### Problem to solve
The lines to retype are the one with "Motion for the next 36" and all that follow it to the end of the entries below; copy them exactly and nothing else.

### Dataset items
══════════
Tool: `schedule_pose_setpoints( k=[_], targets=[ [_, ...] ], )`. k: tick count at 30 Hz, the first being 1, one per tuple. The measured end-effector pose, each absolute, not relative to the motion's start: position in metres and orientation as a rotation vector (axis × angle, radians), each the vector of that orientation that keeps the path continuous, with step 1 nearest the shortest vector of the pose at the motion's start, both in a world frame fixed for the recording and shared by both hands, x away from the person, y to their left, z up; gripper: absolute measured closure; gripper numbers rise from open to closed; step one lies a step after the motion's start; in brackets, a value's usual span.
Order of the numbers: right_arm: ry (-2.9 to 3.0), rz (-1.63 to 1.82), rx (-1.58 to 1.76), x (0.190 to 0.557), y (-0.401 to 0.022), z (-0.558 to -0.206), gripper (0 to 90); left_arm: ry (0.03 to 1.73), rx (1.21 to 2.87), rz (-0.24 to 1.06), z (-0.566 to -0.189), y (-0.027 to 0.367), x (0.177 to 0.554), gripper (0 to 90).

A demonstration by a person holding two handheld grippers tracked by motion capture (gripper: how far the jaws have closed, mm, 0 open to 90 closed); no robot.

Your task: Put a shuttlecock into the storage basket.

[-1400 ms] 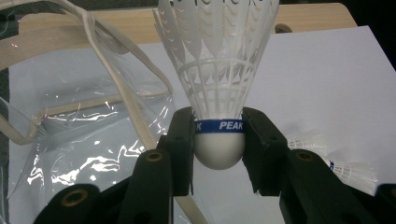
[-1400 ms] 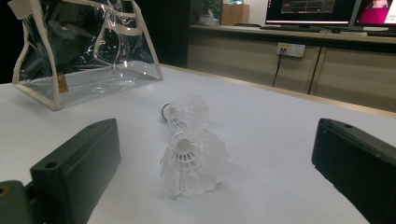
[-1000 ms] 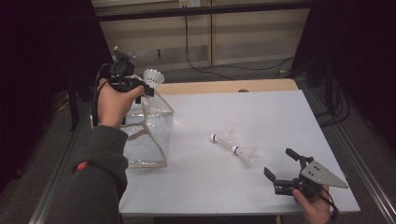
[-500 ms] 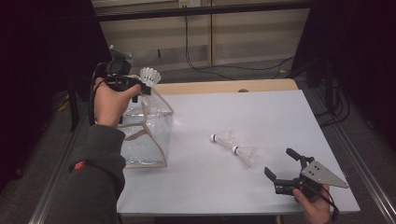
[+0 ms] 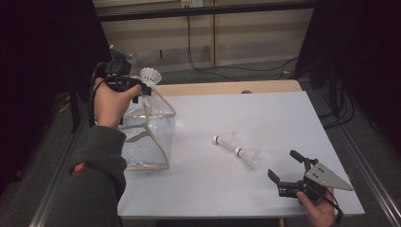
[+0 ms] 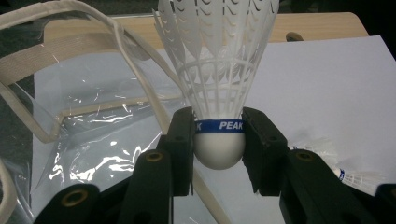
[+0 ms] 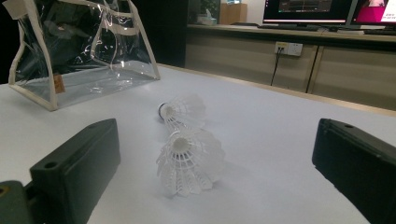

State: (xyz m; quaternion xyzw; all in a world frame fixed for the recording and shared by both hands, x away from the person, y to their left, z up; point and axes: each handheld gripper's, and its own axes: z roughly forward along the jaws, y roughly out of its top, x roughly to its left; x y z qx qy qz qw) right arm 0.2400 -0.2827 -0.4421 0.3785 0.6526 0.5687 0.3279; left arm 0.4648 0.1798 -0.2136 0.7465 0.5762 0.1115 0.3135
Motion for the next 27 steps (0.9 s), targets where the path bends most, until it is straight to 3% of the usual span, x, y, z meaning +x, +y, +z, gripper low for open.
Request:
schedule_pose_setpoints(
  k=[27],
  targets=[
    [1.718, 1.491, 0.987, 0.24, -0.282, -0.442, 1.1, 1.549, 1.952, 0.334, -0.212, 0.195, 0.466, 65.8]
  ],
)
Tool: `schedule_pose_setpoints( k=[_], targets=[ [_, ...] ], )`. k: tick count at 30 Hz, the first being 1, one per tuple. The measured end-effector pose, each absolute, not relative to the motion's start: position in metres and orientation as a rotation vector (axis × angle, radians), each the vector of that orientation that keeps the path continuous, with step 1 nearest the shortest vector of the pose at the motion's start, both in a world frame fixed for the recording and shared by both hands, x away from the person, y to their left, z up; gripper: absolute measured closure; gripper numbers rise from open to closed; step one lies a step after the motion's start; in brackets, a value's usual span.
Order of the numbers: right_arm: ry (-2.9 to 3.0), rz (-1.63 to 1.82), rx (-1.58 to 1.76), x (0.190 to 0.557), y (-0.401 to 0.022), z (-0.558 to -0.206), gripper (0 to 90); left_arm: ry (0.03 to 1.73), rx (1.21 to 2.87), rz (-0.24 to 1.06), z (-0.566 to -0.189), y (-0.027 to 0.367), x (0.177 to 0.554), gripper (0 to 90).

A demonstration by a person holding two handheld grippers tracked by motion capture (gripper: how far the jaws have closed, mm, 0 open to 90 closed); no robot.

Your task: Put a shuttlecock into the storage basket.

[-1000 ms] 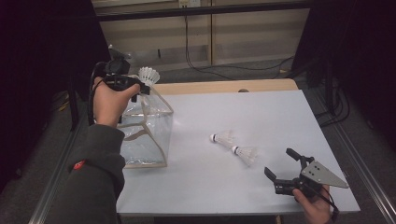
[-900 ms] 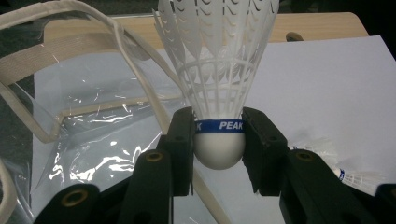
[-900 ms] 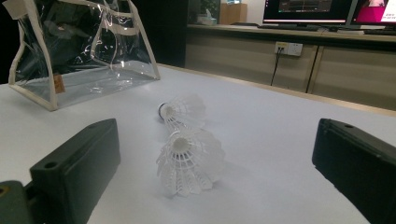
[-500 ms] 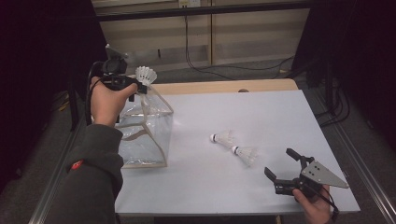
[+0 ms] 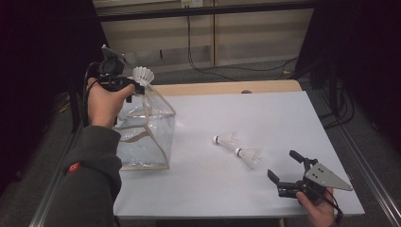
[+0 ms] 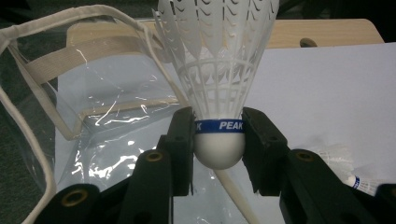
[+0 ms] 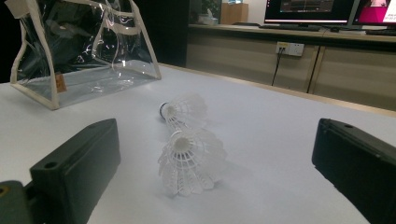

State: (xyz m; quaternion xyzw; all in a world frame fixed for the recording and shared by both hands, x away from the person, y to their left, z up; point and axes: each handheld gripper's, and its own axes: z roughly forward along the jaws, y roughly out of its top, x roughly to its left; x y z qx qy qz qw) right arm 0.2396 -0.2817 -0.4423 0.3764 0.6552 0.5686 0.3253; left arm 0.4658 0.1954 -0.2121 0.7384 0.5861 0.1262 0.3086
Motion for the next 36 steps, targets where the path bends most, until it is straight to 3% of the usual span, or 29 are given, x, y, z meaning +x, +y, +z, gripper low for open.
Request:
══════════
### Answer to this problem
Motion for the next 36 steps, targets where the path bends most, until it is straight to 3% of the usual span, or 29 are given, x, y, z meaning +x, +y, +z, gripper low for open.
Request:

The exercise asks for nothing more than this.